# The problem
Starting with the first line, transcribe the material exactly through to the last.

BEGIN Collected data

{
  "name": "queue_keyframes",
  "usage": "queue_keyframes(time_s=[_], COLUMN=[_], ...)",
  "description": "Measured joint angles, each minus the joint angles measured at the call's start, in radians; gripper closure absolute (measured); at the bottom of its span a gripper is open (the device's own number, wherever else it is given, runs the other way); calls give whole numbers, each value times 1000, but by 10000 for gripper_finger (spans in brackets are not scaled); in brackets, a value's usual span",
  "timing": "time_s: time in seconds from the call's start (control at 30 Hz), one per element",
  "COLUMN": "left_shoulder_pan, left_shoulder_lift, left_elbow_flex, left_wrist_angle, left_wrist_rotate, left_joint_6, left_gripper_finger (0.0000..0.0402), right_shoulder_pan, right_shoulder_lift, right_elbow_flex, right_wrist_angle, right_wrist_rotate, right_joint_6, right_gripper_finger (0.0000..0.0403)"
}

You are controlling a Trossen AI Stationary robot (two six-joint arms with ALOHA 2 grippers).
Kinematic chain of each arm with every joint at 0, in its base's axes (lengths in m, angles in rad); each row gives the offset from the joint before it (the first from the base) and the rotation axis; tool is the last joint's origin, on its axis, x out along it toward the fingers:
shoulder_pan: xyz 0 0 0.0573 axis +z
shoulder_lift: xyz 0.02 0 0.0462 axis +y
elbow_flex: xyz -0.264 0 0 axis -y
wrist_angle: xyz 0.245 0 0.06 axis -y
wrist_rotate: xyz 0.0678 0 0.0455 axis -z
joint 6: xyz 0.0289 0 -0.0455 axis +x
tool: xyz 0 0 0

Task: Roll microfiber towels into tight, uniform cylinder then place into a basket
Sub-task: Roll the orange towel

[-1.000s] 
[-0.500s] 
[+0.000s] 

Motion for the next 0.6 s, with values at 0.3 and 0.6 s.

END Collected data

# Answer for this exercise
{
  "name": "queue_keyframes",
  "usage": "queue_keyframes(time_s=[_], COLUMN=[_], ...)",
  "description": "Measured joint angles, each minus the joint angles measured at the call's start, in radians; gripper closure absolute (measured); at the bottom of its span a gripper is open (the device's own number, wherever else it is given, runs the other way); calls give whole numbers, each value times 1000, but by 10000 for gripper_finger (spans in brackets are not scaled); in brackets, a value's usual span",
  "timing": "time_s: time in seconds from the call's start (control at 30 Hz), one per element",
  "COLUMN": "left_shoulder_pan, left_shoulder_lift, left_elbow_flex, left_wrist_angle, left_wrist_rotate, left_joint_6, left_gripper_finger (0.0000..0.0402), right_shoulder_pan, right_shoulder_lift, right_elbow_flex, right_wrist_angle, right_wrist_rotate, right_joint_6, right_gripper_finger (0.0000..0.0403)"
}

You are controlling a Trossen AI Stationary robot (two six-joint arms with ALOHA 2 grippers).
Kinematic chain of each arm with every joint at 0, in its base's axes (lengths in m, angles in rad); each row gives the offset from the joint before it (the first from the base) and the rotation axis; tool is the last joint's origin, on its axis, x out along it toward the fingers:
shoulder_pan: xyz 0 0 0.0573 axis +z
shoulder_lift: xyz 0.02 0 0.0462 axis +y
elbow_flex: xyz -0.264 0 0 axis -y
wrist_angle: xyz 0.245 0 0.06 axis -y
wrist_rotate: xyz 0.0678 0 0.0455 axis -z
joint 6: xyz 0.0289 0 -0.0455 axis +x
tool: xyz 0 0 0

Task: Roll microfiber towels into tight, uniform cylinder then place into a basket
Sub-task: Roll the orange towel

[-1.000s] 
[-0.500s] 
[+0.000s] 

Motion for the next 0.6 s, with values at 0.3 and 0.6 s.

The response to this exercise is now finished.